A huge red flag that this is indeed an artifact: it disappears immediately if we plot the two values without log:

In [None]:
from random import choices
import string
import matplotlib.pyplot as plt
import seaborn as sns
import numpy as np
import math
from scipy.stats import linregress
import statsmodels.api as sm


number_of_trial = 1


##### otu_trial_dna_rna holds the simulation data
##### structure: {otu_name: [[DNA, RNA], [DNA, RNA] ... (number_of_trial pairs)]}
##### otu_trial_dna_rna = {"0": [[2632, 1652], [2312, 1577], [2432, 1422] ...], 
#####                      "1": [[1332, 1323], [1421, 1232]]}

otu_trial_dna_rna = {}

dna_sample_size = 30000
rna_sample_size = 10000




####first we generate the dna population, otu is named by indexing
####so the first otu in the list is called "0", second is "1" and so on

a = 5. # shape

x = []
y = []

for trial in range(number_of_trial):
    s = np.random.pareto(a, dna_sample_size)

    max_value = max(s)

    ###because pareto generate values of a certain density, hard to control. Therefore
    ### multiple it by a factor 10 to produce more otus
    factor = 80


    #### look into the generated pareto data set, count each data point into its otu bin
    for i in s:
        otu_name = int(i * factor)
        
        if otu_name not in otu_trial_dna_rna:
            otu_trial_dna_rna[otu_name] = []
            
            for i in range(number_of_trial):
                otu_trial_dna_rna[otu_name].append([0,0])
        
        otu_trial_dna_rna[otu_name][trial][0] += 1
#print (otu_trial_dna_rna)
    
    weight = []
    label = []

    for otu in otu_trial_dna_rna:
        
        weight.append(otu_trial_dna_rna[otu][trial][0])
        label.append(otu)
    
    #### now do the rna sampling
    rna_sub = choices(label, k=rna_sample_size, weights=weight)
    
    for otu in rna_sub:
        otu_trial_dna_rna[otu][trial][1] += 1
    
    for otu in otu_trial_dna_rna:
        
        if otu_trial_dna_rna[otu][trial][0] > 0 and otu_trial_dna_rna[otu][trial][1] > 0:
            ox = otu_trial_dna_rna[otu][trial][0]
            oy =otu_trial_dna_rna[otu][trial][1] / otu_trial_dna_rna[otu][trial][0]
        
            x.append(ox)
            y.append(oy)

### The vacuum plot
ax = sns.scatterplot(x=x, y=y, s=200).set_title('OTUs with DNA > 0 and RNA > 0')
plt.xlabel("DNA")
plt.ylabel("RNA/DNA")
    #print (rna_sub_fre, dna_fre)
    #trial_container.append([dna_fre, rna_sub_fre])

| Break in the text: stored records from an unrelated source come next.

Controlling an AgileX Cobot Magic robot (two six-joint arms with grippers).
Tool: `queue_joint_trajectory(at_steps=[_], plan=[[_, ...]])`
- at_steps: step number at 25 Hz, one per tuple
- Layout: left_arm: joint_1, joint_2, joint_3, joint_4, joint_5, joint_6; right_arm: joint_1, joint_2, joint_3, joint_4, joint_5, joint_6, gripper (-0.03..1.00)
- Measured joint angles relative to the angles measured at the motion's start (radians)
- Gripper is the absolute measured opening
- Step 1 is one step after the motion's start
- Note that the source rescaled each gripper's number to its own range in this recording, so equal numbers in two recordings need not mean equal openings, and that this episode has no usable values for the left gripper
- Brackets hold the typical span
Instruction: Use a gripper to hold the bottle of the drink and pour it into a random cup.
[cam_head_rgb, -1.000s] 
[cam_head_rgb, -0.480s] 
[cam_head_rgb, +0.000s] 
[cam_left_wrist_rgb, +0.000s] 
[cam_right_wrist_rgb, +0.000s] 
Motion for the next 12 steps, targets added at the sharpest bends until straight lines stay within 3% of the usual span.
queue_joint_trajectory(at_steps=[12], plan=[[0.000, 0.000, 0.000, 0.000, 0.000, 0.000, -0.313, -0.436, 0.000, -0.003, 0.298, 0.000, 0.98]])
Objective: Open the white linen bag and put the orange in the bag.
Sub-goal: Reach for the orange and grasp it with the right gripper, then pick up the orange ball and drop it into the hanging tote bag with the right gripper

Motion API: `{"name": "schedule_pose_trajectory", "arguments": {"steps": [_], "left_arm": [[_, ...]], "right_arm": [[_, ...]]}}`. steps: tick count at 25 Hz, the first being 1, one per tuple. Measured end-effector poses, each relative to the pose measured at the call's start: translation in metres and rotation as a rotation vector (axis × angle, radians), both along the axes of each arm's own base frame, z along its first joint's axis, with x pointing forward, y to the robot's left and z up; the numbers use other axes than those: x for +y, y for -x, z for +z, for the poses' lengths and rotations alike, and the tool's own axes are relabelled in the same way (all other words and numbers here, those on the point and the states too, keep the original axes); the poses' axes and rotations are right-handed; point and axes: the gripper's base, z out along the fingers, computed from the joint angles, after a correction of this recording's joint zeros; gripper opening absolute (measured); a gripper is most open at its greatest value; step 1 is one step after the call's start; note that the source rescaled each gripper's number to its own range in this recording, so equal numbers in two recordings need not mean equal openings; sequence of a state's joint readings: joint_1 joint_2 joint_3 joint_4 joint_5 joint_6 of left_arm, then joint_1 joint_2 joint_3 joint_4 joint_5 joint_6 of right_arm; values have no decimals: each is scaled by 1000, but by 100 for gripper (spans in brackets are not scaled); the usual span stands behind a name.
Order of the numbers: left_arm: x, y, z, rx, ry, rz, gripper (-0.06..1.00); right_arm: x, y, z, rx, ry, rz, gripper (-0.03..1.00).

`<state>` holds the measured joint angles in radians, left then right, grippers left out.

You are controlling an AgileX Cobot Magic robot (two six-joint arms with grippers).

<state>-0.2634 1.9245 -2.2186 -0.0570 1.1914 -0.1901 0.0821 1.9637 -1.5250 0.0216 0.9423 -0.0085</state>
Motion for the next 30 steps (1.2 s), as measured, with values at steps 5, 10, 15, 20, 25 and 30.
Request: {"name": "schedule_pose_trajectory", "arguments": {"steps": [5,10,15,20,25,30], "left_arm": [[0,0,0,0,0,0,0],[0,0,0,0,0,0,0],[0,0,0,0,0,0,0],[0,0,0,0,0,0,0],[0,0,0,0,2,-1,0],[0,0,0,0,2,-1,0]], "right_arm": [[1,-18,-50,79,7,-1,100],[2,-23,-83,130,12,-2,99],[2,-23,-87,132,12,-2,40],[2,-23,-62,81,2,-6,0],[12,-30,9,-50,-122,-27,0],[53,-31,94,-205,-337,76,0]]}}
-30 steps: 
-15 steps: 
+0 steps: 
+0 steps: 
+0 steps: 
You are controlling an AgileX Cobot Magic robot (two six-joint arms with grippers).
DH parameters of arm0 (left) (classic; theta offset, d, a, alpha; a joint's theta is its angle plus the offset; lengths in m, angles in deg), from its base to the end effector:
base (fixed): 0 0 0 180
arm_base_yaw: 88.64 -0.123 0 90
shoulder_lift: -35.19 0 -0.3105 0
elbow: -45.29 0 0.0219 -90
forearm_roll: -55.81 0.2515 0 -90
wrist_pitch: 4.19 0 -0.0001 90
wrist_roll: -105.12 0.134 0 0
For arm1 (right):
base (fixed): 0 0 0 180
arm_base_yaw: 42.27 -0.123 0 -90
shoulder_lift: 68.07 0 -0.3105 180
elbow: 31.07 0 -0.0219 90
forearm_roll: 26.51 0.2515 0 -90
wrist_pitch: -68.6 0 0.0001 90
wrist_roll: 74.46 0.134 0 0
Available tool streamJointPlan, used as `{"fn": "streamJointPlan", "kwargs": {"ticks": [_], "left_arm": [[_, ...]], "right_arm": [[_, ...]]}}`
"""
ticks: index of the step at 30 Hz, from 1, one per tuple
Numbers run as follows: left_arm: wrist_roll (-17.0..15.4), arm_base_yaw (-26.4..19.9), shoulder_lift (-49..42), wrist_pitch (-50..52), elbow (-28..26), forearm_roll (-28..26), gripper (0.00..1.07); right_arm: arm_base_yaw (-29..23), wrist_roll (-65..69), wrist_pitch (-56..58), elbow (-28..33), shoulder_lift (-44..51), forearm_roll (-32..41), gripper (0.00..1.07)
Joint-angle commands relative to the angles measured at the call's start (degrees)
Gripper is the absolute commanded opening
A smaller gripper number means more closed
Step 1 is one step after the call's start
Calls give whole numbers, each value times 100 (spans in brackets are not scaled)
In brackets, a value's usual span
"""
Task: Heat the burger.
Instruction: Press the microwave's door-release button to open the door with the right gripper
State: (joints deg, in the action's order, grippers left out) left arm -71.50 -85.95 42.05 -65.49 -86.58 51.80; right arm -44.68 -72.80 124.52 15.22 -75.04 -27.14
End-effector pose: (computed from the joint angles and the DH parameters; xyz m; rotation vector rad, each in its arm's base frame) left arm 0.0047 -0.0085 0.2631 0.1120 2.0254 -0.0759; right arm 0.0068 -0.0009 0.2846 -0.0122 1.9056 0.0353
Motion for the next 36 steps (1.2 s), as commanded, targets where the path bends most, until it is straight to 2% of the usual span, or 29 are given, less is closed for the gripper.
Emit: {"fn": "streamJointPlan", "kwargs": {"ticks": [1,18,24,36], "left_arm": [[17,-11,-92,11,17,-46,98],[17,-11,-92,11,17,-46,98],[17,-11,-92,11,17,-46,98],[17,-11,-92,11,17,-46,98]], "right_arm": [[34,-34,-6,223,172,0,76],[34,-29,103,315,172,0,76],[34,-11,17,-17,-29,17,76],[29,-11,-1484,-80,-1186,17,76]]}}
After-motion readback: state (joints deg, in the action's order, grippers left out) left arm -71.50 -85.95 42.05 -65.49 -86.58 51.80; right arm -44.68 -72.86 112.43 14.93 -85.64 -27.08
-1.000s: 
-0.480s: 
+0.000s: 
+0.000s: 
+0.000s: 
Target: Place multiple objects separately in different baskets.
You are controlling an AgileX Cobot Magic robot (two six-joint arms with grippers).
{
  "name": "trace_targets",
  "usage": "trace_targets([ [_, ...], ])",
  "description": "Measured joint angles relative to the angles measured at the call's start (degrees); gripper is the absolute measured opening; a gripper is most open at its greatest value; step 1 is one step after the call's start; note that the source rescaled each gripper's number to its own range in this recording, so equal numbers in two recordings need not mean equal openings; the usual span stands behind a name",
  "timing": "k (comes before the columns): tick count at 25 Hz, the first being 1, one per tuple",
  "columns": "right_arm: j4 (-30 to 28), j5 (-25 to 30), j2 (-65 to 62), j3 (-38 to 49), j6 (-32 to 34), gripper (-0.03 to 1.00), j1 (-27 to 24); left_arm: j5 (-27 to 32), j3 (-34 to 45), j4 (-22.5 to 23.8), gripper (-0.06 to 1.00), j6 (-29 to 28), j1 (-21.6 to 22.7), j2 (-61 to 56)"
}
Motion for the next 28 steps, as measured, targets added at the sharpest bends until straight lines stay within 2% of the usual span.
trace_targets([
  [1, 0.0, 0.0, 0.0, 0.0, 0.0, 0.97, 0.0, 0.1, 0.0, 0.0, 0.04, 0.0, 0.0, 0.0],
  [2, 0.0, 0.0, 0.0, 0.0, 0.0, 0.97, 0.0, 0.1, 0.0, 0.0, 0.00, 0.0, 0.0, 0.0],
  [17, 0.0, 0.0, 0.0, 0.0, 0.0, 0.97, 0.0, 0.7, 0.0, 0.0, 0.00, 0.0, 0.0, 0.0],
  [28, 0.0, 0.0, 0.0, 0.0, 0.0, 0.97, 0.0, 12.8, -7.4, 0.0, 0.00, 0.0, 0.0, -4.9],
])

### create log(RNA/DNA) vs log(DNA) vacuum plot



Without log, the data point form a clear floor in the large OTU region, the floor's intersect reflects the true RNA/DNA value. And we can not see any "the larger the OTUs, the less active they are".

In summary, based on these 2 ideas, the log(RNA/DNA) vs log(DNA) data processing is highly misleading. In fact, it is so misleading that basically many random data set can create the "negative slope" impression as visualized by the heavily negative reversed "S" plot.